= Mihail Popovici =

Mihail Popovici (born 29 October 1942) is a Moldovan cardiologist, academician, and professor who has contributed to cardiovascular medicine, research, and public health reform in Moldova. He is a full member of the Academy of Sciences of Moldova and has played a central role in the modernization of cardiology services and research both nationally
and internationally.

==Education==
Popovici graduated from the Nicolae Testemițanu State University of Medicine and Pharmacy, earning his Doctor of Medicine degree in 1965 and PhD in 1970. He later was awarded a Doctor of Science degree in 1986 from the National Medical Research Center of Cardiology in Moscow. He was awarded the title of university professor in cardiology by the Supreme Attestation Commission of the USSR in 1990.

==Professional and academic leadership==
Popovici began his academic career as an assistant and lecturer of biochemistry at the Nicolae Testemițanu State University of Medicine and Pharmacy between 1965–1976. In 1977, he was entrusted with founding the Laboratory of Cardiology Research at the institution, which quickly evolved into a major clinical-experimental sector under his leadership.

Popovici was the founding director of the Moldavian Institute of Cardiology in Chișinău, from 1984 to 2014, establishing it as a leading center for cardiovascular research and clinical care. He then became the Deputy Director of Science at the Institute. Popovici also led the Institute for Preventive and Clinical Medicine, formed by merging several research institutions, from 1988 to 1997.
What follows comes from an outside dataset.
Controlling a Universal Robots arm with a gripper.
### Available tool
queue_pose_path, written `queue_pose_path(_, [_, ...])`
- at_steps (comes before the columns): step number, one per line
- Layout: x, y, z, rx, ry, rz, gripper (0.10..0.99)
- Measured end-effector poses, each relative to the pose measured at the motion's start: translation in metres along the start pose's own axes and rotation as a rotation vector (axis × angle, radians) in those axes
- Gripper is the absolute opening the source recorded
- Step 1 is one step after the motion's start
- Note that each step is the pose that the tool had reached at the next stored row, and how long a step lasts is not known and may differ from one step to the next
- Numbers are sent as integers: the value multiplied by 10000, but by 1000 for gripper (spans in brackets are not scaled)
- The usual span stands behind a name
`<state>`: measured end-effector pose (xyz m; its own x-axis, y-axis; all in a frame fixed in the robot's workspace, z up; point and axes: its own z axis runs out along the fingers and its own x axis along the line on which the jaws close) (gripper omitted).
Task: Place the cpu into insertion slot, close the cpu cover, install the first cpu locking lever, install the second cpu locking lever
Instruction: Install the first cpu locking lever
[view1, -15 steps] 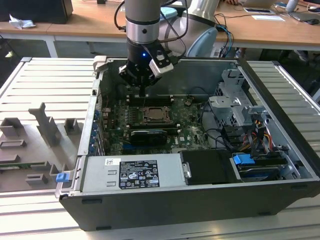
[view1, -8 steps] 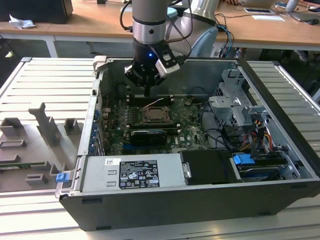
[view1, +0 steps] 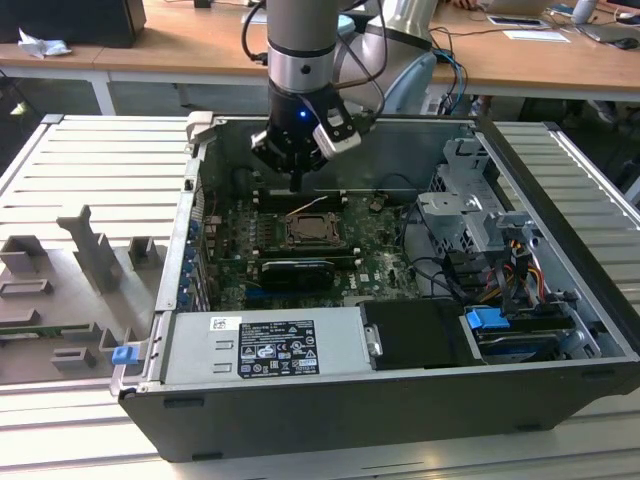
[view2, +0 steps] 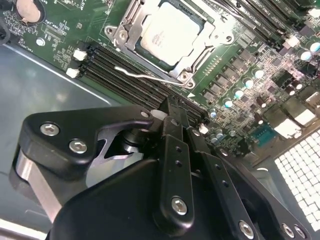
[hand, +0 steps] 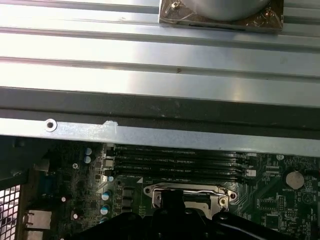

==Scientific contributions and research==
Popovici is credited with founding a scientific school of cardiology in Moldova, focusing on both experimental and clinical aspects of cardiovascular diseases. He has been a leader in public health initiatives, notably as a national coordinator of the Countrywide Integrated Noncommunicable Diseases Intervention (CINDI) program in Moldova since 1991, focusing on the prevention and management of chronic diseases.

Popovici's research interests include: pathogenesis, diagnosis, and treatment of toxic and dilated cardiomyopathy, physiopathology of congestive heart failure and ventricular remodeling, study of ischemic heart disease, coronary restenosis, and atherosclerotic plaque, and impact of environmental toxins, particularly pesticides, on cardiac health. He introduced the concept of cardiomyopathies, which gained international recognition, and contributed to the development of new diagnostic and therapeutic approaches for various cardiovascular conditions.

==Publications and innovation==
Popoivici authored over 600 scientific publications, including 20 monographs, compendia, and clinical guidelines and is the holder of 17 patents, with several inventions awarded medals at international exhibitions. He has led 21 research projects at a national level and 7 internationally, and has supervised more than 20 doctoral and postdoctoral theses.

==National and international recognition==
Popovici is an academician of the Academy of Sciences of Moldova. He has also been awarded the Moldovan Laureate of the State Prize for science, technology, and production in 1994 and the Order of the Republic, Moldova's highest award, in 2002.

==Public service and professional activities==
Popovici has contributed to public health policy and education as a Member of Moldovan Parliament between 1990–1994, when he voted for the Declaration of Independence and served on the Health and Social Assistance Committee. He was also a Member of the National Council for Accreditation and Attestation between 2014–2017 and the President of the Moldovan Society of Cardiology as well as an active participant in European and global congresses of cardiology, often as a speaker and session moderator.